Comment la Belgique se profile-t-elle à l’égard de ce nouveau marché ? Eléments de réponses avec Pieter De Crem, Secrétaire d'Etat belge au Commerce extérieur.

Quels sont vos espoirs en termes d’exportations belges vers l’Iran ?

Pieter De Crem - Pour des raisons historiques, l’Iran est un partenaire très important pour la Belgique, que ce soit avant ou après la révolution iranienne de 1979. Avant 2005-2006, la période où sont intervenues les sanctions économiques internationales à l’égard de l’Iran, le marché des investissements belges dans ce pays s’élevait aux alentours d’un milliard d’euros.

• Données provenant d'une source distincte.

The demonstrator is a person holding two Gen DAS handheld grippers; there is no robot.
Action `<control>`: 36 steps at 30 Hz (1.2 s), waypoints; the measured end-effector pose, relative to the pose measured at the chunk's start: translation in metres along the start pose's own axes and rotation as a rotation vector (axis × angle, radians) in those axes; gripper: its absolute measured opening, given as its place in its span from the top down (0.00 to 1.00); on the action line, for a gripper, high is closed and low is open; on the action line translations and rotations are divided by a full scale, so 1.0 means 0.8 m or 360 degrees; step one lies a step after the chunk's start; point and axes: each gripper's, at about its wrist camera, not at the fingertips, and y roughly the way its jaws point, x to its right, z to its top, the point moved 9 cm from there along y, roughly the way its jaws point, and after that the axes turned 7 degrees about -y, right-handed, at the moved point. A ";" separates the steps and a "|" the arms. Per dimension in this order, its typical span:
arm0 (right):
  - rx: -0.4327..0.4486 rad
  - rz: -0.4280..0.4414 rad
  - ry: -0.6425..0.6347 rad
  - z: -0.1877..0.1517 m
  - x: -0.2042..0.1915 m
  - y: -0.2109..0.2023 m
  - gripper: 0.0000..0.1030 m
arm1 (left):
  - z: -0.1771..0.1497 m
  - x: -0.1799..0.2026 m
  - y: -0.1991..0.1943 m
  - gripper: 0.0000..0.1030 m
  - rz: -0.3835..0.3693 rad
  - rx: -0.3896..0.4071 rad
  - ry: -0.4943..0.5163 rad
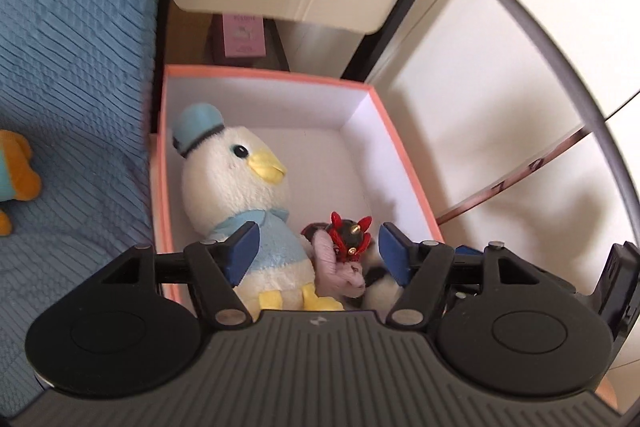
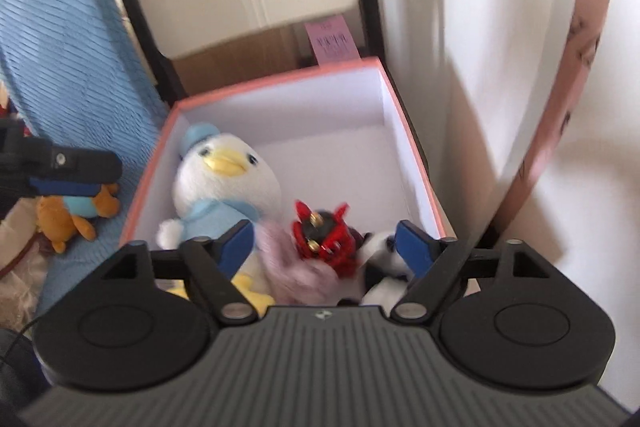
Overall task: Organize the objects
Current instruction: 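Open left tool releasing pink bunny while right tool releases panda in box, then withdraw both tools from the box toward the orange bear plush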
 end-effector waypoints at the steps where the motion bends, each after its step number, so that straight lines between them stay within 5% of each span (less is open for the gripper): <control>1: 0.0027 0.0000 -0.0001 0.004 -0.003 -0.007 0.13 | 0.000 0.000 -0.009 0.31 -0.0004 0.0024 0.0005; 14: 0.0151 0.0152 -0.0132 0.021 -0.105 -0.059 0.13 | -0.033 -0.042 -0.125 0.31 0.0005 0.0306 0.0034; 36: 0.0055 0.0352 -0.0246 -0.037 -0.265 -0.070 0.13 | -0.108 -0.179 -0.241 0.31 0.0102 0.0511 -0.0145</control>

Ce chiffre est tombé à moins de 300 millions d’euros par la suite. Aujourd’hui, notre objectif premier est de revenir au milliard d’euros.

Un marché important

Comment atteindre cet objectif ?

P. De Crem - Grâce à bon nombre de secteurs d’activités où la Belgique est à la pointe et offre une réelle plus-value : le secteur pharmaceutique, la chimie, la pétrochimie, les machines et équipements, le transfert de technologies, etc. L’Iran est un marché important, qui compte 80 millions de consommateurs. Tenant compte du nouvel environnement économique dans lequel on vit, je considère l’Iran comme un nouveau marché.

Pourquoi nouveau ?

P. De Crem - Aujourd’hui, de manière générale sur le plan commercial, le lien émotionnel que l’on entretenait dans le passé avec certains continents, certains pays ou certaines régions a disparu. Les entreprises belges ne font plus nécessairement la majeure partie de leurs investissements en Afrique, mais se tournent aussi vers l’Amérique Latine, l’Océanie ou le Pacifique. C’est un changement de mentalité fondamental !

Les capitaux belges sont disponibles

Devons-nous malgré tout avoir une attitude prudente à l’égard du marché iranien ?

P. De Crem - L’Iran est un marché tout à fait spécifique. Beaucoup d’entreprises belges sont prêtes à y faire des investissements et ont le capital pour le faire. Mais, comme dans n’importe quel pays, il faut bien entendu créer un climat propice aux investissements. Il faut notamment fournir ou créer les conditions dans lesquelles la chaîne de paiements est clairement spécifiée, recevable et fiable.